Lo Young and Africans Art Market, fin dal momento della sua inaugurazione, è sempre stato uno dei posti migliori in cui godersi il sole di Berlino, grazie anche ad una meravigliosa location (35.000 metri quadri proprio di fronte ad Ostbahnof). Tra le tante attività proposte dal locale ci sono concerti reggae, barbeque a tema africano, tornei di basket.

Oggi, però, questo importante ritrovo multiculturale rischia di chiudere. A minacciarne l’esistenza, il legittimo proprietario del terreno, la società spagnola Urnova.
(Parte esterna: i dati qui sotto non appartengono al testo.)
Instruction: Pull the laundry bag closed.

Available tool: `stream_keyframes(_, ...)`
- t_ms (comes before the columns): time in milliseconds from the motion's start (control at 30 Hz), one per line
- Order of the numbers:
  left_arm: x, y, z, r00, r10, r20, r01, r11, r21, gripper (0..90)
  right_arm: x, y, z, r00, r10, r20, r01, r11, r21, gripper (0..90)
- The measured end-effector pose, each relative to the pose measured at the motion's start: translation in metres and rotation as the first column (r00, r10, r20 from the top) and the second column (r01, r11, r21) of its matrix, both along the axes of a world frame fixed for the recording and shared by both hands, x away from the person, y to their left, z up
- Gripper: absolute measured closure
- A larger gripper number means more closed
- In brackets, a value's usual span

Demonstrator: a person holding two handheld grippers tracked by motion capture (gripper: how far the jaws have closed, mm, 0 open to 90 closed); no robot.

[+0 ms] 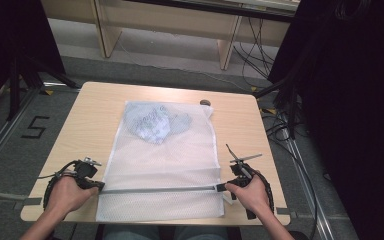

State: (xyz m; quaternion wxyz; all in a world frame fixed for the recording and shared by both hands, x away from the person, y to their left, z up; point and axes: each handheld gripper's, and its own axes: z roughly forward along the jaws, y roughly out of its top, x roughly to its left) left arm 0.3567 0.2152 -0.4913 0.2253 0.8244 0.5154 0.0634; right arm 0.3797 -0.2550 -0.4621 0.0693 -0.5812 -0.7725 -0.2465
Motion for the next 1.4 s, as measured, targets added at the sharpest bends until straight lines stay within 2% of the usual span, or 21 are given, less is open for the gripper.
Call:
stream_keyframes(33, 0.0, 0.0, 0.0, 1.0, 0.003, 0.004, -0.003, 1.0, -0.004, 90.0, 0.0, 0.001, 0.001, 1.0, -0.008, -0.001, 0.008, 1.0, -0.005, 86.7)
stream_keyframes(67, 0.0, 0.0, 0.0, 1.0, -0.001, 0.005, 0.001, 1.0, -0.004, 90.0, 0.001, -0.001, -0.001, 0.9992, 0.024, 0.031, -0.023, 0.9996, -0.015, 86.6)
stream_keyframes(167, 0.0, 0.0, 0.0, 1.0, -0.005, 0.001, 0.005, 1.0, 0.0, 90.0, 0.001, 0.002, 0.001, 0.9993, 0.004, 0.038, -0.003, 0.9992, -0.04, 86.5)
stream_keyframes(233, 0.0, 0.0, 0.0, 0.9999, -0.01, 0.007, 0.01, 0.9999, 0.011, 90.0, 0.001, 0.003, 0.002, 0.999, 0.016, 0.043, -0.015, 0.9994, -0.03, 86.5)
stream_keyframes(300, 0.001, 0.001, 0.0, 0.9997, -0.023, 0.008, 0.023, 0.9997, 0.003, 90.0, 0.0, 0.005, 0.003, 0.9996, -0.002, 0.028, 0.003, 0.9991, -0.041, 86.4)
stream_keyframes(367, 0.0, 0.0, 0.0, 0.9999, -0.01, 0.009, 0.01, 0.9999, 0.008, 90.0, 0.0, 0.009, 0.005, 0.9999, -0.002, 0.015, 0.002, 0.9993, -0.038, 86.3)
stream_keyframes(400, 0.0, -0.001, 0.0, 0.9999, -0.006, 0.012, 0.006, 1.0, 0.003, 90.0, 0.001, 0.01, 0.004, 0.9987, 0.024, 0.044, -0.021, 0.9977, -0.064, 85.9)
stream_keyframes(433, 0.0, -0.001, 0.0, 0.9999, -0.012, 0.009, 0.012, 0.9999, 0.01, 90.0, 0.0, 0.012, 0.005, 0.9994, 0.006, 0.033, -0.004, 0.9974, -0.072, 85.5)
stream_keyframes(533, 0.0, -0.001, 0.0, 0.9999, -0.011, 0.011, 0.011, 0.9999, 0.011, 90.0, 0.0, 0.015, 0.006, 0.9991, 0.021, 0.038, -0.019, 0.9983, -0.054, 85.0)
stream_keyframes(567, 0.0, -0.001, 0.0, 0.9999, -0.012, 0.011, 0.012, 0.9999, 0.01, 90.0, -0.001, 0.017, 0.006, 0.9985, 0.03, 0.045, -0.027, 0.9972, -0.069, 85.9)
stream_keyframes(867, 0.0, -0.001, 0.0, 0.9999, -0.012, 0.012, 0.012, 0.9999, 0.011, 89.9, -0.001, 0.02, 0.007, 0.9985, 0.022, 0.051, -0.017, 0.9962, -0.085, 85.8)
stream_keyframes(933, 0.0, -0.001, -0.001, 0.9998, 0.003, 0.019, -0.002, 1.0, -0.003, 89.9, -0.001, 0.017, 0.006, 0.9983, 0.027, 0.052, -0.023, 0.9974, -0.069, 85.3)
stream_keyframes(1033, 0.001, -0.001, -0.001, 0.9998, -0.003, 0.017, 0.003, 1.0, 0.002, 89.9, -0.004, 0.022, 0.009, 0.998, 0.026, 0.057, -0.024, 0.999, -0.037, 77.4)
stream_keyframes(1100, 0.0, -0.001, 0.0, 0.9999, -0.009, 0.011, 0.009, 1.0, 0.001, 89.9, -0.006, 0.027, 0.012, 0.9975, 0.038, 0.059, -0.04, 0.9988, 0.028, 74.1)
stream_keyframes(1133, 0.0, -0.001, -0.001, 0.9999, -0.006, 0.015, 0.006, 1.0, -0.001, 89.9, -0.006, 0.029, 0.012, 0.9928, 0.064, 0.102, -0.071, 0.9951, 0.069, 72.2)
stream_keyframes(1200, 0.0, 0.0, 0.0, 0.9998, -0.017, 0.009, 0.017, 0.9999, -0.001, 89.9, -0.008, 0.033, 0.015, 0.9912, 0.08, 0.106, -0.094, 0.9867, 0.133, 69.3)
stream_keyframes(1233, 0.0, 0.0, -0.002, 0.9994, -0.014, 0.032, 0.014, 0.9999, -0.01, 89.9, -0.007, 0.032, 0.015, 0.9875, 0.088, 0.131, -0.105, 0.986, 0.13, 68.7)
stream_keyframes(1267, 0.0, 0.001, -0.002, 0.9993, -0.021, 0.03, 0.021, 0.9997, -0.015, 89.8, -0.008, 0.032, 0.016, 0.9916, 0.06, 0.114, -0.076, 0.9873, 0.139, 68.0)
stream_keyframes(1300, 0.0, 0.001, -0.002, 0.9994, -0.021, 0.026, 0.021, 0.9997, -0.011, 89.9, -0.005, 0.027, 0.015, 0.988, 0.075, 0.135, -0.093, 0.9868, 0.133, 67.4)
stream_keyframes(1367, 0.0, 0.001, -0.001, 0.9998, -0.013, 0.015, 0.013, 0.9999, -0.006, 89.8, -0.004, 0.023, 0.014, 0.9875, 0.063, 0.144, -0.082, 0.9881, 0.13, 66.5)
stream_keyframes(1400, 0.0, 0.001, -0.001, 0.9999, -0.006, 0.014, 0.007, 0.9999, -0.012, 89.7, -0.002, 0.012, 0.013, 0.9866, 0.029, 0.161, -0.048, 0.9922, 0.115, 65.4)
Nei giorni scorsi, i gestori dello Yaam hanno ricevuto un’ingiunzione di sfratto: entro sessanta giorni l’area su cui sorge il locale no profit dovrà essere liberata.

“Negli ultimi quattro anni, Yaam e Urnova hanno sempre avuto un buon rapporto e non c’è nulla di personale contro l’attività culturale dei ragazzi”, ha spiegato il legale della società iberica. “Ora però, la compagnia ha deciso di disporre liberamente della sua proprietà”. Non è certo, ma è altamente probabile, che il terreno venga rivenduto ad una società tedesca nell’ambito del progetto Mediaspree, che trasfigurerà per sempre il lungofiume nella parte est di Berlino.

I gestori del locale hanno deciso, per contro, di far sentire la propria voce. Per questo hanno indetto una petizione online, che si può leggere a questo indirizzo, con l’intento di coinvolgere nel progetto di salvataggio tutti i berlinesi. “Se politici ed investitori non si dovessero rendere conto dell’importanza di progetti come quello di Yaam, ed il locale venisse chiuso, sarebbe una grandissima perdita culturale per la città, per la sua vivibilità e per la sua forza creativa”, si legge nella petizione.